No Place to Call My Own
- Author: Alina Gufran
- Language: English
- Genre: Literary fiction
- Publisher: Tranquebar (Westland Books)
- Publication date: 27 January 2025
- Publication place: India
- Media type: Print
- Pages: 262

= No Place to Call My Own =

2025 debut novel by Alina Gufran

No Place to Call My Own is a 2025 novel by the Indian writer and filmmaker Alina Gufran. It was published by Tranquebar, an imprint of Westland Books, on 27 January 2025, and is Gufran's first novel. The book follows Sophia, a young woman of mixed Hindu and Muslim parentage, through her twenties and across several cities, set against political and social events in India between 2019 and the COVID-19 pandemic.

== Synopsis ==
Sophia is the daughter of an Arya Samaji Hindu mother and a Muslim father whose marriage was opposed by both families. As a child she learns to switch between Hindu and Muslim greetings depending on which relatives she is with, and is known as Mehak to her mother's family. Her parents separate, and Sophia drifts through her teens and twenties. She wants to become a filmmaker but takes up jobs she does not keep and struggles during a period of film training. A long section of the novel records a self-destructive phase of drinking, drug use and short-lived relationships in cities including Delhi, Mumbai and Prague. Its later parts turn to Sophia's strained relationship with her mother and to her friendship with Medha. The Citizenship Amendment Act protests, the #MeToo movement and the COVID-19 pandemic form the backdrop.

== Reception ==
Reviewing the book for Scroll.in, Sayari Debnath found the long middle section recording Sophia's drinking and drug use repetitive, but praised Gufran's treatment of women's relationships, singling out the mother–daughter bond and the friendship with Medha, and noted the recurring theme of unbelonging and the precariousness of Muslim life in India.
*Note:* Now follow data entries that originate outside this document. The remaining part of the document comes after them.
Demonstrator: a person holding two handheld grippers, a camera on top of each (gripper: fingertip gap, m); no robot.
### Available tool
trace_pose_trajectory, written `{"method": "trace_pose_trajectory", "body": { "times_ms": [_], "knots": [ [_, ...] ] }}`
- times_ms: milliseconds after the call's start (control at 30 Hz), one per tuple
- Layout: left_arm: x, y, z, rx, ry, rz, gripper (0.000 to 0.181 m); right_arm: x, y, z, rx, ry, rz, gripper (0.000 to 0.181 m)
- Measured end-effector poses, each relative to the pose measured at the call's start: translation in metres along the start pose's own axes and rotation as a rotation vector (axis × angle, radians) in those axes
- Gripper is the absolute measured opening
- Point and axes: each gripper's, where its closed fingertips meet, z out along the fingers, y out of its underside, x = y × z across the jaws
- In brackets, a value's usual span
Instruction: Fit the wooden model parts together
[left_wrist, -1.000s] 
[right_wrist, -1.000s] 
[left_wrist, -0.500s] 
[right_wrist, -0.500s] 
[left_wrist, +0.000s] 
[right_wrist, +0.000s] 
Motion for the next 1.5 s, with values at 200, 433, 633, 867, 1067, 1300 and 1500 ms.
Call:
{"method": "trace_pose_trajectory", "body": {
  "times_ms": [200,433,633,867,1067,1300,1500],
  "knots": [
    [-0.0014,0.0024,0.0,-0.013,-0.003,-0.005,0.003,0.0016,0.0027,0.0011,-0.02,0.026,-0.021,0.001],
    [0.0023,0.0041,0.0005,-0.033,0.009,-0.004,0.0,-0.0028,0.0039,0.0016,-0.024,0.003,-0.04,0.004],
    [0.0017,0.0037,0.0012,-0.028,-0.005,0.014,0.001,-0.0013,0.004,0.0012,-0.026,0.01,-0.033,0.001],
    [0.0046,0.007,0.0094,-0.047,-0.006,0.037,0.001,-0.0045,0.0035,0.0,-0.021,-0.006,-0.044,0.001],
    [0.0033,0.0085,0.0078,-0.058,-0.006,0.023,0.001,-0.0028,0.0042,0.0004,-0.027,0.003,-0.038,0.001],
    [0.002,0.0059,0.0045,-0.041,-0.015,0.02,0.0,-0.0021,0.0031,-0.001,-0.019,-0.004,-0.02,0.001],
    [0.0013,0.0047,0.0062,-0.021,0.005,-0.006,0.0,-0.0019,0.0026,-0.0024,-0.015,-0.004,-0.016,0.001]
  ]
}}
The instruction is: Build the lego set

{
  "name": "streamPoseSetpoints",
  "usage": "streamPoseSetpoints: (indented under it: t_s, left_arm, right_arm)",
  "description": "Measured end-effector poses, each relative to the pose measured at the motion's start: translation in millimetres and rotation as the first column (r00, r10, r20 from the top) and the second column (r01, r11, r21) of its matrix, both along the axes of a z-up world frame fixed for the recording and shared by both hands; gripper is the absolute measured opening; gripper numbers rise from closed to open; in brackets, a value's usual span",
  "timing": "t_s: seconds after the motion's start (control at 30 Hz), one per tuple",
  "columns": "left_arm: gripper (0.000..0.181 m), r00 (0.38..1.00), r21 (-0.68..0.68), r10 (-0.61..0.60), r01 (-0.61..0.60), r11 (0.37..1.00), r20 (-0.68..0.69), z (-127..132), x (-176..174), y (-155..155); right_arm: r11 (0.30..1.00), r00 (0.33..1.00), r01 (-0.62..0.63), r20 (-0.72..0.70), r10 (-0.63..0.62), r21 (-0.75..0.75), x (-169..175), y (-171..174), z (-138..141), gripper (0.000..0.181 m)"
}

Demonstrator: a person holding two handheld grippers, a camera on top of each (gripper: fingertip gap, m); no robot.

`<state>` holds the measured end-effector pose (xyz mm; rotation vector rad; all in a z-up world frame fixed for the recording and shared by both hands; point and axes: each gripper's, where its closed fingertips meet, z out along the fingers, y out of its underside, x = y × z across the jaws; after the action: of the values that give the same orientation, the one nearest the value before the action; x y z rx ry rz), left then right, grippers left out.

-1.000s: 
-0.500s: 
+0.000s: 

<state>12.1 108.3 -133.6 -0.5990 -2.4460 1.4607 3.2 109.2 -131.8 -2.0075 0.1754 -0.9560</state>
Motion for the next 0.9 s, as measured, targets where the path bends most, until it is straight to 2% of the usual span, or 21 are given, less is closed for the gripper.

In Open, the novel was described as an introspective and unflinching account of a woman caught between longing and loss, dealing with self-sabotage and a fractured sense of identity. The Hindu noted the novel's exploration of the experiences of millennial women against a backdrop of political and social change.

Mint Lounge described the work as a coming-of-age narrative that intertwines personal struggles with broader questions of identity and belonging, while The Indian Express praised its treatment of family, religion and social alienation.